The issue of candidate selection is fundamental to understanding Indian politics. Unfortunately, there exists no systematic data on how parties choose to hand out tickets to the candidates — as parties are understandably unwilling to let outsiders observe their selection processes.
To get some sense of candidate selection, this analysis looks at candidates who contested the 2009 election and received at least 20% vote share (irrespective of whether they won or lost) – a universe of 1020 candidates — and classifies whether they received a party ticket again in the 2014 election.
Only 354 of the 1020 candidates in the sample, approximately 35%, were re-nominated in 2014. The data demonstrates that the winnability of a candidate is indeed a strong factor in renomination.
A candidate that was elected in 2009 had a 53% chance of being renominated, while a candidate that did not win the election in 2009 had only a 19% chance of being renominated.
But renomination and incumbency are two very different phenomena, as winning is far from a sure thing upon renomination — even if a candidate won in 2009 and was re-nominated, he or she only had a 50% chance of winning again in 2014. The data also demonstrates that candidates are quite fickle in their partisan loyalties.
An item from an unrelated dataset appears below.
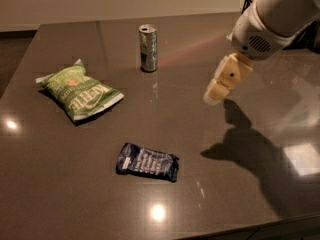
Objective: Knock redbull can over
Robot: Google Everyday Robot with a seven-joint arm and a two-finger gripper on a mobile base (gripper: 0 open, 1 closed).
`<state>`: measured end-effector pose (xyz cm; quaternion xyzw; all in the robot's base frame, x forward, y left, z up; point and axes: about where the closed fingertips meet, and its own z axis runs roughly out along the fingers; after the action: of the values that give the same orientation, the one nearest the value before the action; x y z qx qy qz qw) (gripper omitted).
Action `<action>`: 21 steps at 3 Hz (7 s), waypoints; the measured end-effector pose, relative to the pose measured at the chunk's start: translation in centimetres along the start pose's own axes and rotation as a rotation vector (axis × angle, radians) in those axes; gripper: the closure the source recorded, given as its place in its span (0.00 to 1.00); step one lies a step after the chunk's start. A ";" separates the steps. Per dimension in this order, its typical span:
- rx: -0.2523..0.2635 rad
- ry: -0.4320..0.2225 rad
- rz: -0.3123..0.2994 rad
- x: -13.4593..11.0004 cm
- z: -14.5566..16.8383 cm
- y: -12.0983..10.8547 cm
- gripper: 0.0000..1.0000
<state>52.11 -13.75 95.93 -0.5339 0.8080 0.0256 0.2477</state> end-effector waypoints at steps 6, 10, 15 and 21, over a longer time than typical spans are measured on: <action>0.204 -0.289 0.361 -16.9 15.3 -10.4 0.00; 0.119 -0.428 0.397 -19.3 15.8 -11.9 0.61; -0.122 -0.054 -0.027 -11.0 6.8 -3.4 1.00; -0.243 0.317 -0.538 -8.5 10.4 6.0 0.14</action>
Offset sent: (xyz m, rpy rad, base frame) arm 0.1285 0.1080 -0.0267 0.1778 -0.1590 -0.2686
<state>53.35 -0.80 89.08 -0.7512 0.6575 -0.0281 0.0515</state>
About 12% of those renominated switched parties between 2009 and 2014 (with 23% of unelected candidates in 2009 switching parties upon renomination).
To understand how the background characteristics of MPs affected renomination rates, the analysis focused on three important characteristics: the moveable wealth of the candidate, which is important for financing campaigns; the existence of serious criminal cases pending because criminality is correlated with organizational capacity of the candidate; and whether the candidate has a post-graduate degree, which potentially describes a candidates capacity to do the job.
A statistical model that measured the chances of renomination of a candidate as a function of these three characteristics (wealth, criminal cases, education) provided some interesting results.
The model suggests that a candidate that has a postgraduate degree is about 28% more likely to be renominated as compared to a candidate without one, and a candidate with serious pending cases is 27% more likely to be renominated as compared to a candidate without them (see chart 2).
A similar relationship is seen with wealth. A candidate with between Rs 10 and 50 lakh in moveable wealth has about a 34% probability of being renominated, while a crorepati (in terms of moveable wealth) is about 14% more likely to be renominated (see chart1).
Further statistical analysis suggests that the positive relationship between renomination and wealth and criminality is due to the fact that those characteristics are associated with greater electability.
Clearly, the institutional structure generates incentives for parties to select candidates who do not represent the interests of voters — rather focusing on those candidates more able to win elections. With the growing costs of elections, and little ideological integrity to parties, we can only expect a greater disconnect between voters and their representatives in the future.